Importantly, Whisk is engineered not to replicate images exactly. Instead, it introduces variations in attributes such as subject height, hairstyle, and skin tone, acknowledging the significance of these details to users. After generating an image, Whisk includes a “review and edit” feature, allowing users to refine the output to better suit their vision. This model aims to enhance the speed and efficiency of image generation, encouraging users to remix their creations for further inspiration. Once an image is generated, Whisk will also produce a detailed description of the creation process.
As of December 16, U.S. Labs testers can sign up to explore Whisk and its capabilities.
New Veo and Imagen Versions
In addition to Whisk, Google has announced updates to Imagen 3 and Veo 2. The latest iteration of Imagen 3 promises to deliver “brighter” and “better composed” images, with improved adherence to user prompts and richer detail in the final renders. This update is rolling out globally in ImageFX within Google Labs, just in time for the year’s end.
These enhancements come several months after Imagen 3’s quiet launch in the U.S., where it gained visibility through Google’s Vertex AI platforms. Google emphasizes its commitment to safety, implementing measures to prevent the generation of illegal or offensive imagery.
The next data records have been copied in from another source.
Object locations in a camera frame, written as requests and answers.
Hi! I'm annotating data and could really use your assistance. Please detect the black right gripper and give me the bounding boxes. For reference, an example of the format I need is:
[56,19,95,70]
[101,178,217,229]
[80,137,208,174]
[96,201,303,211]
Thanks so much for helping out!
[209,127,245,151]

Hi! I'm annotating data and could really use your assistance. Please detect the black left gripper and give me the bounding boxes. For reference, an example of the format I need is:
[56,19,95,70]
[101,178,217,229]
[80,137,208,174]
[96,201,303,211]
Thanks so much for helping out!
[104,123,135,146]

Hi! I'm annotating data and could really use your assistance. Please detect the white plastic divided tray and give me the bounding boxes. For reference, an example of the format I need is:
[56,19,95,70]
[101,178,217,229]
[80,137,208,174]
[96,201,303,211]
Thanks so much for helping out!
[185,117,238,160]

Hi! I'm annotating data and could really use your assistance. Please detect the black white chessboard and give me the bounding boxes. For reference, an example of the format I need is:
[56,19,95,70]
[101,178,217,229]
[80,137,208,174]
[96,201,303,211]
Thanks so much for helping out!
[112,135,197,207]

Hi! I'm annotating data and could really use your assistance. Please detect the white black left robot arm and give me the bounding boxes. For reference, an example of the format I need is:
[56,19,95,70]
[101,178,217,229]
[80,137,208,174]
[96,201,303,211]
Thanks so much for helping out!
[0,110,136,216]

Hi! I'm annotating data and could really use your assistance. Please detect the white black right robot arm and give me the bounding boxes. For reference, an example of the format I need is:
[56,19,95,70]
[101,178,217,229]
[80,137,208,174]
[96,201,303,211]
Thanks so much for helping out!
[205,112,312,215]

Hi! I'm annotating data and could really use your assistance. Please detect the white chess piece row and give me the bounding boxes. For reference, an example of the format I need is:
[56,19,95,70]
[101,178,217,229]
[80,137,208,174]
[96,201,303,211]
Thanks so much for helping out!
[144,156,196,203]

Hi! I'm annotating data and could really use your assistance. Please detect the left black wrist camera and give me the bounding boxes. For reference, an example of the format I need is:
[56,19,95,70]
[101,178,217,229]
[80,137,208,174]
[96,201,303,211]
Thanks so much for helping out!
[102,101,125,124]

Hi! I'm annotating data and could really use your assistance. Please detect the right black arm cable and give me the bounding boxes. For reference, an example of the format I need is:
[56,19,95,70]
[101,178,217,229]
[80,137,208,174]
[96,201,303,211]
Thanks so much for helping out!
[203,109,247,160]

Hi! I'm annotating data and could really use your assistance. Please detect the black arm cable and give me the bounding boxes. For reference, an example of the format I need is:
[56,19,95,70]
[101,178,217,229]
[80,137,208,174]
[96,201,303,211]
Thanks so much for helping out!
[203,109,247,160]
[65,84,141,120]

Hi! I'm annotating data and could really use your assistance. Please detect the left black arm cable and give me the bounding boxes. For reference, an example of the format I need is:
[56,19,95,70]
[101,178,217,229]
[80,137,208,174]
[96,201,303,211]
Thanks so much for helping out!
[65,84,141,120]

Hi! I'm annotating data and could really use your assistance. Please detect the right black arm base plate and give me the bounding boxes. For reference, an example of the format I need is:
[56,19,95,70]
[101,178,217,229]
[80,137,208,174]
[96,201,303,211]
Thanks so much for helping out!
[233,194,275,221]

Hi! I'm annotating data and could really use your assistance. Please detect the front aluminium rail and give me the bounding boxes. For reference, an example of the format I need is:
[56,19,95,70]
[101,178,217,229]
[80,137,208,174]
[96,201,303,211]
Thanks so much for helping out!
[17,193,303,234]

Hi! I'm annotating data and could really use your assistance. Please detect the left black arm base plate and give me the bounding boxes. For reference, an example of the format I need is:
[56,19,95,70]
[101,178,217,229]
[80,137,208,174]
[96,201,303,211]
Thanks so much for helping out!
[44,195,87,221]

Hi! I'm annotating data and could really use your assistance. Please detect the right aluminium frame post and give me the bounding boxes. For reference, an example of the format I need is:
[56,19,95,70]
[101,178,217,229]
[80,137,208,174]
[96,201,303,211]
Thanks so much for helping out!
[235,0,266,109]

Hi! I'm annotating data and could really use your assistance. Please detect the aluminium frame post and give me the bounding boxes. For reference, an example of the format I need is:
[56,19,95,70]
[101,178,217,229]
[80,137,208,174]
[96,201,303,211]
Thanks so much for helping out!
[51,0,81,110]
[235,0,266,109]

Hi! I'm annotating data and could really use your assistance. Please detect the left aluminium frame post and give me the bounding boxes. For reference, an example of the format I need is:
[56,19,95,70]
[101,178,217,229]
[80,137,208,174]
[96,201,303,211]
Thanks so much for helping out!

Meanwhile, Veo 2 is also receiving significant updates, broadening its capabilities as an AI video generator. The new version allows users to create “incredibly high-quality” videos across various subjects and styles, with the ability to reach 4K resolution. Users can provide detailed descriptions, such as specifying an “18mm lens,” and Veo 2 will accurately replicate the desired wide-angle shot. Enhanced understanding of expressions and movements further enriches the AI-generated video experience, while the updates also aim to reduce the frequency of hallucinated details.
The rollout of Veo 2’s updates is occurring today in Google Labs’ VideoFX, with a gradual expansion of test participants. Interested users can join the waitlist for access. Looking ahead, Google has hinted at plans to integrate Veo 2 into YouTube Shorts and other products in the coming year, building on earlier discussions about this exciting development.